[[ Material to process open ]]

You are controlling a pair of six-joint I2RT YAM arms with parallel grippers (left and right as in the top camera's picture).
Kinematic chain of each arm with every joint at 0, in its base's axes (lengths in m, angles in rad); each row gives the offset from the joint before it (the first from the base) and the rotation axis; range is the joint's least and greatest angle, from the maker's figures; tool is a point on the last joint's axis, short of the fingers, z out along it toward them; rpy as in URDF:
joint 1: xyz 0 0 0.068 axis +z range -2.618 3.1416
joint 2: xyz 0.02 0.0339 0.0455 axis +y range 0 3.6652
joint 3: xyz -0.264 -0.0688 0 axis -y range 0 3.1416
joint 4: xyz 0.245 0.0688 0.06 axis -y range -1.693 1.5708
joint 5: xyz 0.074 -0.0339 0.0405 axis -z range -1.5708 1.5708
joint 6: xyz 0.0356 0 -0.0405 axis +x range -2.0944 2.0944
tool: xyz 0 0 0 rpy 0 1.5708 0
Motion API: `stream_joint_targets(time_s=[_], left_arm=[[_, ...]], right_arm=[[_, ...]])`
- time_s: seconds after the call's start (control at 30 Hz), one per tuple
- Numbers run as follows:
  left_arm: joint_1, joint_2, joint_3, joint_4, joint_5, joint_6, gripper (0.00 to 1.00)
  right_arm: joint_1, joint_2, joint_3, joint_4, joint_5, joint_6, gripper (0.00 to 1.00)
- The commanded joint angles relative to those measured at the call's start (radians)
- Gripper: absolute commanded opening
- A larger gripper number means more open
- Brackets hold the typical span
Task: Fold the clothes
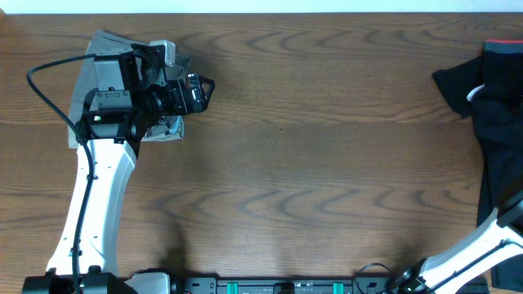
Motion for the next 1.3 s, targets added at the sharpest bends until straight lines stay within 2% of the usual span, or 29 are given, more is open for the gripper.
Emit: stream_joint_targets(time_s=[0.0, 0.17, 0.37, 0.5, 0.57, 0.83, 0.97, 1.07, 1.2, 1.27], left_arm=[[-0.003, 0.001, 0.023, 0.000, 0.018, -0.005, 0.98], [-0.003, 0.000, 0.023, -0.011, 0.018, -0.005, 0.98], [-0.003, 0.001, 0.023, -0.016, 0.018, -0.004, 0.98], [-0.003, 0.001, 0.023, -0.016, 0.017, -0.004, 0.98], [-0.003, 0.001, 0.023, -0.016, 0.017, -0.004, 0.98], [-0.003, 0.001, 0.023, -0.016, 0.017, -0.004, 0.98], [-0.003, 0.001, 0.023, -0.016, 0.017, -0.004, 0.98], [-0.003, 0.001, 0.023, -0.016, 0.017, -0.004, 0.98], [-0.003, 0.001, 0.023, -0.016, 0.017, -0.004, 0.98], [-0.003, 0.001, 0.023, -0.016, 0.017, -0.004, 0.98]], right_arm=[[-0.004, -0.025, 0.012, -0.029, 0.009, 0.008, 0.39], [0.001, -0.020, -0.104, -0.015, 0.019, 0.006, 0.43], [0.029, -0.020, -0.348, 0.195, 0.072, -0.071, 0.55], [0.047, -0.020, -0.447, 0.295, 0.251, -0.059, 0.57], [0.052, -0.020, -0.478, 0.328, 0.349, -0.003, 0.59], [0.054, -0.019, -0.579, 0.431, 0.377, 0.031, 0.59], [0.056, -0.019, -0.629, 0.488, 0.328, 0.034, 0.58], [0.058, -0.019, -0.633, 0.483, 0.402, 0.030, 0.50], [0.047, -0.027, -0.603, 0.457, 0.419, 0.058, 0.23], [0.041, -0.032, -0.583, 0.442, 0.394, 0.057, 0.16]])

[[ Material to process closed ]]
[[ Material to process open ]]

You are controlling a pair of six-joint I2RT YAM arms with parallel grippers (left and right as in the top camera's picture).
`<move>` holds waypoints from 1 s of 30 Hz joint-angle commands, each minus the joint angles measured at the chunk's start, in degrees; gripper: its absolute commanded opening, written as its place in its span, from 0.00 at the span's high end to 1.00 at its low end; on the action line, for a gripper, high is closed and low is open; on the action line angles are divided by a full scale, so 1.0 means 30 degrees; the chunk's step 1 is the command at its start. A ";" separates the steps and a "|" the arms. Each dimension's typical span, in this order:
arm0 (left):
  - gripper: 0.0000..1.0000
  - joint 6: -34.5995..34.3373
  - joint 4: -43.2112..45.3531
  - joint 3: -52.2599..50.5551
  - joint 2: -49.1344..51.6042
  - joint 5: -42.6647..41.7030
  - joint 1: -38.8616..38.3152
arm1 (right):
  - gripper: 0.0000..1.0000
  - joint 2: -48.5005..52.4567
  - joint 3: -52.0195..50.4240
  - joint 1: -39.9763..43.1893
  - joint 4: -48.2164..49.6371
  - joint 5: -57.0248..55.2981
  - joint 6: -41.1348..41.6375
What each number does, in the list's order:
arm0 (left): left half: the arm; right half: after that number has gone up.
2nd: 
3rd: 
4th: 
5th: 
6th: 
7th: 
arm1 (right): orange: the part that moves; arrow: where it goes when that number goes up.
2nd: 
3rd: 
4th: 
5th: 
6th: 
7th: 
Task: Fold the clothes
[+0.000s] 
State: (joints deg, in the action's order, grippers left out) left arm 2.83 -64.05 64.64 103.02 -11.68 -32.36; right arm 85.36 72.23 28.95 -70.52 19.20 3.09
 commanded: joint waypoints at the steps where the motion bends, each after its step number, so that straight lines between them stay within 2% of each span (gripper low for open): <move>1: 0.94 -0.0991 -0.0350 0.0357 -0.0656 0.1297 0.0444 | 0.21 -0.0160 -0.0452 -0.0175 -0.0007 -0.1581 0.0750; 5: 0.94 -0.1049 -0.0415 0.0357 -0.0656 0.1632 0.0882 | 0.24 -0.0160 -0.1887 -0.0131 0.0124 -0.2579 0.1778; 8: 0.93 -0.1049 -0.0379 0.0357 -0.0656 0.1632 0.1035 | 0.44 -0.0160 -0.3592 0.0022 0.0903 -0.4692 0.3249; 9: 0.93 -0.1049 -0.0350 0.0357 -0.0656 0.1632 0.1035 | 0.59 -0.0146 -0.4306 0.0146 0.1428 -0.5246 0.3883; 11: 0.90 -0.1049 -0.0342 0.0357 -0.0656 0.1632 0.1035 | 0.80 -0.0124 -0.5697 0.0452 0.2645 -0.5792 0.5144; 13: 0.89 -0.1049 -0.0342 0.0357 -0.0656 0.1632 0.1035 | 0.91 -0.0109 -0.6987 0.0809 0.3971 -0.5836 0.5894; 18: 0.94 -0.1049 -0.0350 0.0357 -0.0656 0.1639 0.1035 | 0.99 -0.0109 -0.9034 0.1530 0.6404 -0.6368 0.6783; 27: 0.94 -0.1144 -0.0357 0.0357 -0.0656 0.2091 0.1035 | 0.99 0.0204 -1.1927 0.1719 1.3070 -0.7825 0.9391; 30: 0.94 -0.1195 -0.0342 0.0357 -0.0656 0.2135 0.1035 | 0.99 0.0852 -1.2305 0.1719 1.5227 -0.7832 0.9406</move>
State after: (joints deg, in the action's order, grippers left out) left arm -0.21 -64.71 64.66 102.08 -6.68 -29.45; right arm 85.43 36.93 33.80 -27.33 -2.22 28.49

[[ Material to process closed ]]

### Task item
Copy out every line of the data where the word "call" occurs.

### Exercise output
- time_s: seconds after the call's start (control at 30 Hz), one per tuple
- The commanded joint angles relative to those measured at the call's start (radians)

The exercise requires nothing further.